East Lansing City Council on Tuesday re-upped a policy resolution that streamlines the process for restaurants in the City to apply for expanded outdoor seating.
The resolution passed, 3-1, with Council member George Brookover voting against. Mayor Ron Bacon was absent from Tuesday’s meeting.
It’s worth noting one item that wasn’t on the agenda for Tuesday’s meeting: A proposed contract to hire Robert Easterly as the City’s prosecutor.
Due to Bacon’s absence, that piece of business — which had already been pushed back from February to Tuesday’s meeting — was not on the agenda. The proposed contract will apparently come back for Council’s consideration and potential approval on March 15 at a “discussion only” meeting.
Additionally, with the unanimous passage of Tuesday’s consent agenda, Council approved a settlement agreement relating to a lawsuit brought by attorney Mike Nichols about a Freedom of Information Act (FOIA) request.
Brookover, the lone opposition, is once again outvoted — this time on setting administrative policy for outdoor seating approvals for restaurants.
City Council passed a series of policy resolutions in the last few years in response to the pandemic, including ones that pared back the administrative hurdles for restaurants seeking to temporarily expand outdoor seating. The general logic was that easing the burdens allowed restaurants an easier path to doing business and provided more options for people to feel safe while patronizing eateries in East Lansing.
It also fits with a lot of placemaking efforts that are ongoing in the City, like the Albert EL Fresco which is slated to return in late April or early May.
What was being pursued on Tuesday evening was an extension of that streamlining, which is currently in effect, through Nov. 15. Prior to that end date, according to Planning and Zoning Administrator Peter Menser, Council will be presented with a permanent policy to streamline the administrative process of approving what are ultimately modifications to site plans.

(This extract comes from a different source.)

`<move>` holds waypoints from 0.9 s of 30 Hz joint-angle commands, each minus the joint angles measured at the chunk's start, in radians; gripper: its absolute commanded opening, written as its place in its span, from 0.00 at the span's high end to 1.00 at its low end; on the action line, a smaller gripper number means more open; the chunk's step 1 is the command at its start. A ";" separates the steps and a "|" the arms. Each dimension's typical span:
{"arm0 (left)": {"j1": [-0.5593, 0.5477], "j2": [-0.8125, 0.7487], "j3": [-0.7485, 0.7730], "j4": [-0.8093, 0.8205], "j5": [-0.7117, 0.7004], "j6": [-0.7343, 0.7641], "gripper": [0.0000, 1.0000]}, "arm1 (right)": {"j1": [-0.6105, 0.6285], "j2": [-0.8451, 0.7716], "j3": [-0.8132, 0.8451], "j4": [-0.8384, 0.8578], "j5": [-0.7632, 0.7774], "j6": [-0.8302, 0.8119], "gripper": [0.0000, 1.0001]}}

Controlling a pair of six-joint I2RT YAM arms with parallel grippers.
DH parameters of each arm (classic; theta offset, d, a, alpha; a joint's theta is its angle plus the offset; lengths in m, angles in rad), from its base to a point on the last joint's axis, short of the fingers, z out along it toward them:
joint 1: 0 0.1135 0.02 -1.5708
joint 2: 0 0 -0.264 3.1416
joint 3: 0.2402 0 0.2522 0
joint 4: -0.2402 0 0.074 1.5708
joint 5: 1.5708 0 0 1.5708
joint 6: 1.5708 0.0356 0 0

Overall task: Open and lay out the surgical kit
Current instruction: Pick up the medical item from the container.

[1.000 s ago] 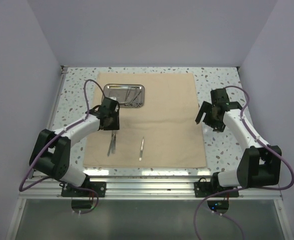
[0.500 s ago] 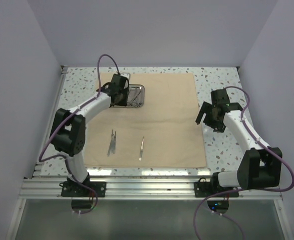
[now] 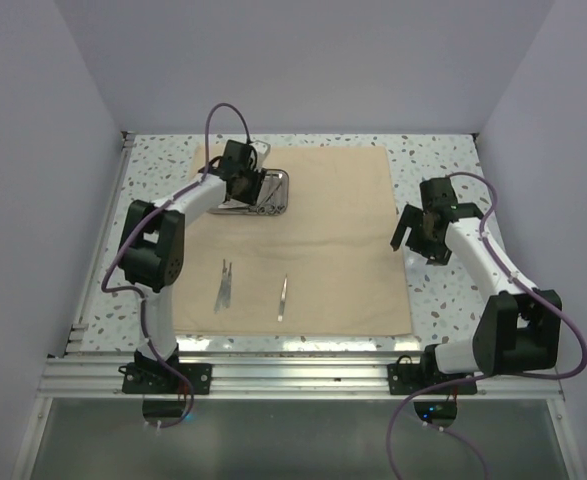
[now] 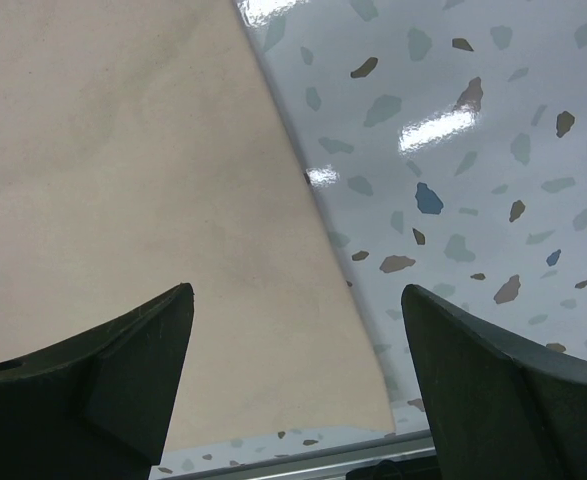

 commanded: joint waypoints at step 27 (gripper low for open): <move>0.031 0.110 -0.016 0.073 0.061 0.080 0.53 | 0.000 0.044 0.038 -0.016 0.012 -0.034 0.11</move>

Brookover first asked Menser a number of questions about the origins of the policy change amid the pandemic, which Menser deferred in part because he only recently joined the City of East Lansing’s staff after coming from Meridian Township.
Brookover also sought to clarify that changes to the capacity would not exceed whatever the maximum capacity on the site plan is specified to be. This is the case, as Menser noted there are a number of restaurants that are approved for a certain number of seats but actually have fewer.
Brookover asked whether there was staffing capacity — either at the East Lansing Police Department or with City staff — to be counting the number of people at establishments to make sure they were not exceeding whatever the approved capacity was. Brookover also asked ELPD Captain Chad Connelly about the enforcement and patrolling of establishments.
Generally, there are patrols or checks of places that serve liquor in the City, either by ELPD or state-level agencies. Connelly said that head counts are a part of that work in response to Brookover’s query. An establishment could always be reported to authorities, too.
Ultimately, Brookover sought to amend the policy to only run through Aug. 30, positing that it made sense through the summer but not necessarily through the return of Michigan State University students in the fall and the beginning of football season.
But as has been the case in a number of votes since he was sworn in to Council, Brookover stood alone in his dissension and was outvoted.
The settlement approved by Council is the latest chapter regarding a 2020 Freedom of Information Act request from attorney Mike Nichols that seeks a bevy of records — including from the personal devices of three then-Council members.
Nichols represented Andrew Stephenson, the ELPD officer at the center of two separate complaints of excessive use of force in December 2019 and February 2020, respectively. The Washtenaw County Prosecutor’s Office, which was asked to conduct an investigation into Stephenson’s actions, exonerated Stephenson.
Amid the fallout of those cases, Nichols filed a wide-ranging FOIA request on July 10, 2020, that sought extensive records from then-Mayor Ruth Beier, then-Mayor Pro Tem Aaron Stephens, and Council member Jessy Gregg.
Gregg, being the only one of the three remaining on Council — Beier and Stephens both subsequently resigned, albeit for different reasons — voted to approve this agreement that will involve disclosure of some personal text messages and other communications.
As ELi previously reported on the FOIA lawsuit, Nichols asked for phone records, text messages, email, internet browser histories, photos, movies, PowerPoint presentations, and so on. He wanted copies of these materials from any device that these three elected officials had used in the course of City business, including personally-purchased and City-provided cell phones, personal computers, laptops, and tablets. Nichols also asked for copies of any conflict of interest disclosures made by Beier, Gregg, or Stephens.
Per the terms of the now-approved settlement agreement, the City will pay $5,000 in attorney fees over to Nichols and his attorney in this case, Josh Blanchard.
Additionally, the City will give over to Nichols a bevy of pertinent documents relating to Andrew Stephenson, ELPD, and more.
The “sources” of said records are the same four things for each of Beier, Stephens and Gregg, respectively:
- Personal cell phone;
- City-provided cell phone;
- Personal computer, laptop, or tablet device used for City business;
- City-provided computer, laptop or tablet.
What, specifically, Nichols seeks from those devices is spelled out in the settlement agreement, available here.
This article was updated at 8:25 a.m.